About this exercise
Sift the listing for lines that hold the string "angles" and pull them out.

=-=-=

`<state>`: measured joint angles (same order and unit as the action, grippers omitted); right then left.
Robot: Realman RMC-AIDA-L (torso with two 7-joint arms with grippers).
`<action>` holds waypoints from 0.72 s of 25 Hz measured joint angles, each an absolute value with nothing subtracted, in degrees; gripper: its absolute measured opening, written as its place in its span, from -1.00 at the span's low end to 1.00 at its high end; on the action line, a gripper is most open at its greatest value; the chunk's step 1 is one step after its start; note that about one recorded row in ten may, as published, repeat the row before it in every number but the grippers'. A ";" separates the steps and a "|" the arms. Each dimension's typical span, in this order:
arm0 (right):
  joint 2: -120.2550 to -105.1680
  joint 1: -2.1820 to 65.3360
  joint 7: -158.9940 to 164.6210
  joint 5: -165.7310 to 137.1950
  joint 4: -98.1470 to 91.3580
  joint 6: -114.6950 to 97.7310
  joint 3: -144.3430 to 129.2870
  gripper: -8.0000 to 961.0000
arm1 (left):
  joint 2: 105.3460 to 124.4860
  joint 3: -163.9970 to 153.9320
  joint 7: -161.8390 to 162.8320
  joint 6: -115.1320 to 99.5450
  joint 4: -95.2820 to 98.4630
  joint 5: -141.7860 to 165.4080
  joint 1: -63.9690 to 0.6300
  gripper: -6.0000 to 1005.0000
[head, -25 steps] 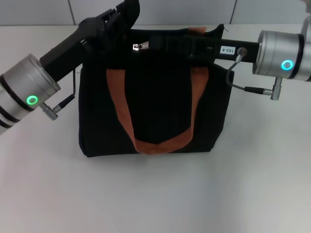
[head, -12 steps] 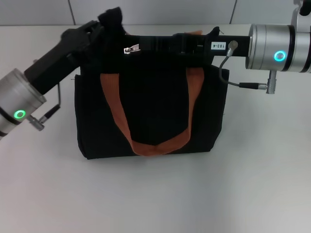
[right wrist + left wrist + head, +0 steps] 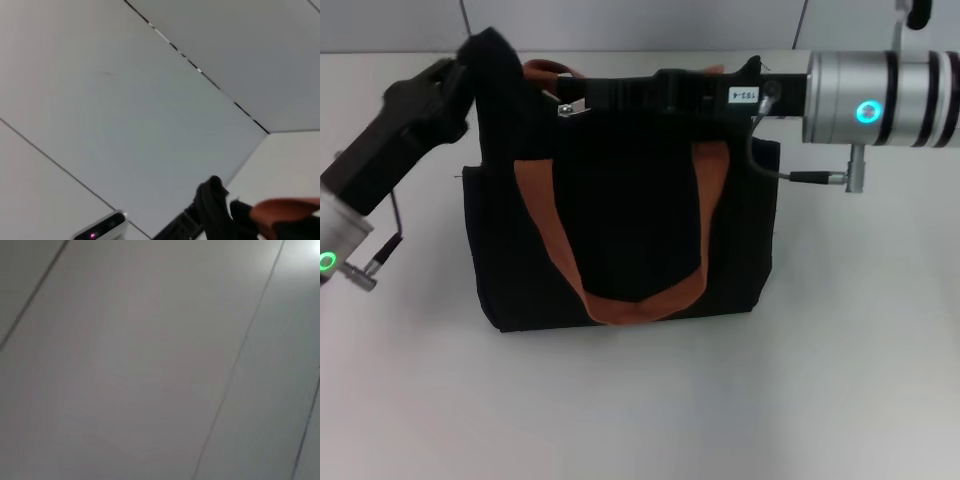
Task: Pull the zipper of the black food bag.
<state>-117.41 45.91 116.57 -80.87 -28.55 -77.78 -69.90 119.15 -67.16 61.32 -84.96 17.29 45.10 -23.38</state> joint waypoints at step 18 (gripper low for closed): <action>-118.21 45.38 117.42 -81.76 -26.36 -75.60 -69.93 -0.99 | 119.18 -67.09 55.75 -85.65 12.93 40.19 -21.44 -0.79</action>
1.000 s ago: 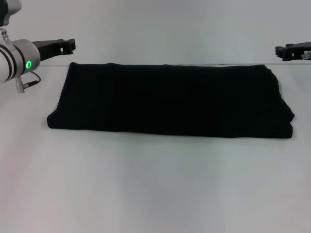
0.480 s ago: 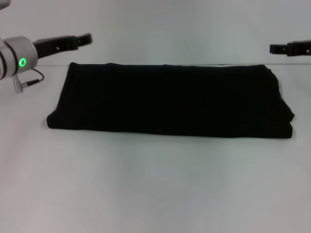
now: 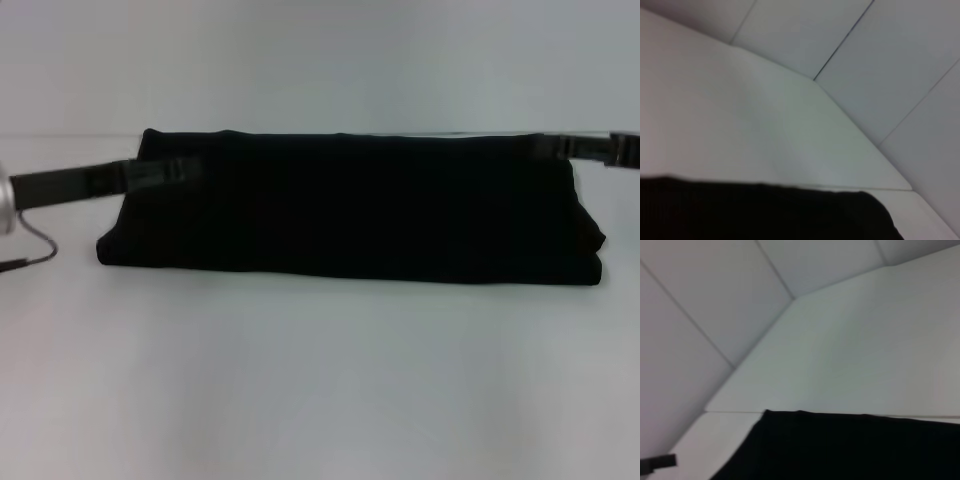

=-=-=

Reply to the task
`<state>`: measured joint angles (same order and unit as the action, grippers omitted); right then left.
`<action>` holds waypoints from 0.72 s of 25 Hz measured joint angles, each an absolute value with nothing subtracted, in degrees; gripper: its absolute measured opening, written as its place in its span, from -1.00 at the span's low end to 1.00 at its high end; on the action line, a gripper is most open at its greatest value; the chunk's step 1 is one step after its start; note that about one recorded row in ten may, as published, repeat the row before it in every number but the grippers'. A ";" separates the steps and a "|" the arms. Each dimension's typical span, in this order:

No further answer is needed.